Long Island City Gets the Last Laugh

This month, comedy hit its tipping point in Long Island City. Specifically comedy hit it’s tipping point in a three-block radius of the Vernon-Jackson stop on the seven train.

On August 1st, Bread Box (47-11 11th St) became the third comedy venue in Hunter’s Point, hosting two weekly comedy shows with an eye to expand to seven days a week within a year. On August 13th, Adam Ferrara promoted the new season of Top Gear with his only hour-long appearance in NYC – at the Laughing Devil (4738 Vernon Blvd.). And on August 21st, Queens’ favorite son Jerry Seinfeld made a surprise appearance at the Creek and the Cave (10-93 Jackson Ave). Manhattan’s monopoly is officially busted.
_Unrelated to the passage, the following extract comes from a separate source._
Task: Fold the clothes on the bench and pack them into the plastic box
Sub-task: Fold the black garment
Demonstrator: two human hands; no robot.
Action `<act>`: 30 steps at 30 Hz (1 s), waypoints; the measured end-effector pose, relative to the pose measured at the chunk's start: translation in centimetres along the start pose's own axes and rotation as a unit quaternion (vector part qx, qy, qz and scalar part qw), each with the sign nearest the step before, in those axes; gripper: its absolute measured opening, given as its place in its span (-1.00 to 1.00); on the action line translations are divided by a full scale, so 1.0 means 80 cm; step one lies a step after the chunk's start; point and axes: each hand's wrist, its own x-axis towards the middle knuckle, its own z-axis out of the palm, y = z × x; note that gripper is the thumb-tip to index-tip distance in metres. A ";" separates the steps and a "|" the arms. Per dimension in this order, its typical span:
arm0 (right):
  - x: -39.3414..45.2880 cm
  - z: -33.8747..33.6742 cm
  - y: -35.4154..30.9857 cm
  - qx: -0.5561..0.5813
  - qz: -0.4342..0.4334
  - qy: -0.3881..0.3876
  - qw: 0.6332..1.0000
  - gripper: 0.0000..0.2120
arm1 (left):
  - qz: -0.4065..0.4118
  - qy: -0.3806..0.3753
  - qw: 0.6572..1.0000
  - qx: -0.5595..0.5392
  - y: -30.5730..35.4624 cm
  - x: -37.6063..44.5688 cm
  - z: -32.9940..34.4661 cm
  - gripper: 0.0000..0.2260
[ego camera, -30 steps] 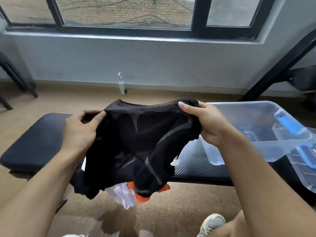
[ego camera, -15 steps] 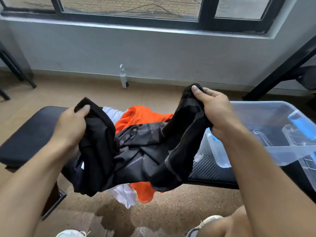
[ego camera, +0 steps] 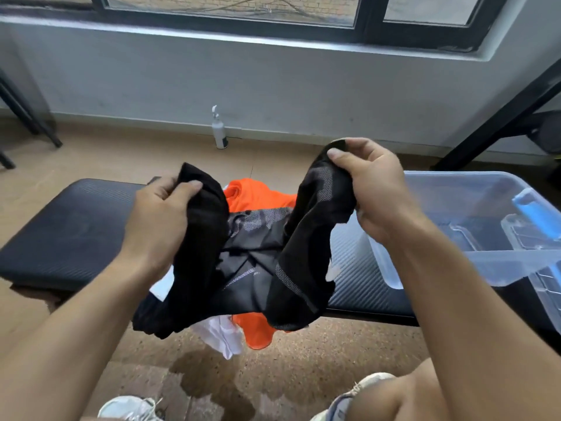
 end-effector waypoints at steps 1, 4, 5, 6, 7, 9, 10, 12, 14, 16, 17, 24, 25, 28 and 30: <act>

When we opened the Laughing Devil in December, it became the first full-time comedy club in Queens in almost 20 years, and the only one in one in New York City outside of Manhattan. There had been a surplus of comedic talent in the boro for years, and it was time to tap it.
“I host a weekly show,” said Queens’ Ben Rosenfeld. “If a comedian cancels, there are twenty people I can call who will be there in five minutes.”
Within a month of the Laughing Devil’s opening, Judah Friedlander became a regular at the Laughing Devil. Friedlander shoots 30 Rock for NBC in LIC’s Silvercup Studios (34-02 Starr Avenue), and lives in Queens. Christian Finnegan, formerly of VH1’s Best Week Ever, lives in the neighborhood – I regularly run into him on Vernon Boulevard. Other Western Queens comedians and regulars at the Laughing Devil include Ted Alexandro (Comedy Central Presents), Jon Fisch (Late Show), Dave Waite (Late Night), Liam McEneaney (Premium Blend), Kevin McCaffrey (Late Show), Mike Trainor (World’s Dumbest), Keith Alberstadt (Late Show), Moody McCarthy (Jimmy Kimmel Live!), Tony Deyo (HBO’s Comedy Arts Festival), and Andy Hendrickson (30 Rock), to name a few. Or a dozen.
“It’s not just better to live here as a comedian, it’s also easier to leave,” said McCarthy, who frequently tours the country. “There are two airports and you can actually own a car.”
It’s also easier to get here. Part of the LIC Arts Open, the Laughing Devil Comedy Festival brought over 100 comedians to Long Island City, and included pop-up shows at Alobar (46-42 Vernon Blvd), Manducatis Rustica (46-35 Vernon Blvd) and Bread Box Café (47-11 11th St.) as well as lunchtime events at various venues and a Mets game. In October, the She-Devil Comedy Festival will do the same with female comedians – and is already the largest female standup festival in the world.
“Long Island City is cool, but I can’t put my finger on anything particular about it that makes it so,” said Myq Kaplan about the neighborhood’s je ne sais quoi.
Kaplan, a regular on Conan and the Late Late Show, is now a regular at the Laughing Devil. Perhaps the cool factor of LIC is self-perpetuating. Louis CK even came by while we were building the club.
And it’s not just the Laughing Devil. LIC Bar (45-58 Vernon Blvd) hosts a weekly comedy/trivia night each Thursday. Dominie’s Hoek (48-17 Vernon Blvd) has hosted pop-up shows. The Creek and the Cave hosts 3-5 standup/variety shows and up to 9 open mics per week.
“More comics are coming here every day,” said Trainor. “So many comics have moved to Queens to be close to their gigs in Manhattan that they don’t even need to go to Manhattan anymore.”
And neither do the crowds.
By Steve Hofstetter
Steve Hofstetter is an internationally touring comedian born and raised in Queens, and the owner of the Laughing Devil Comedy Club.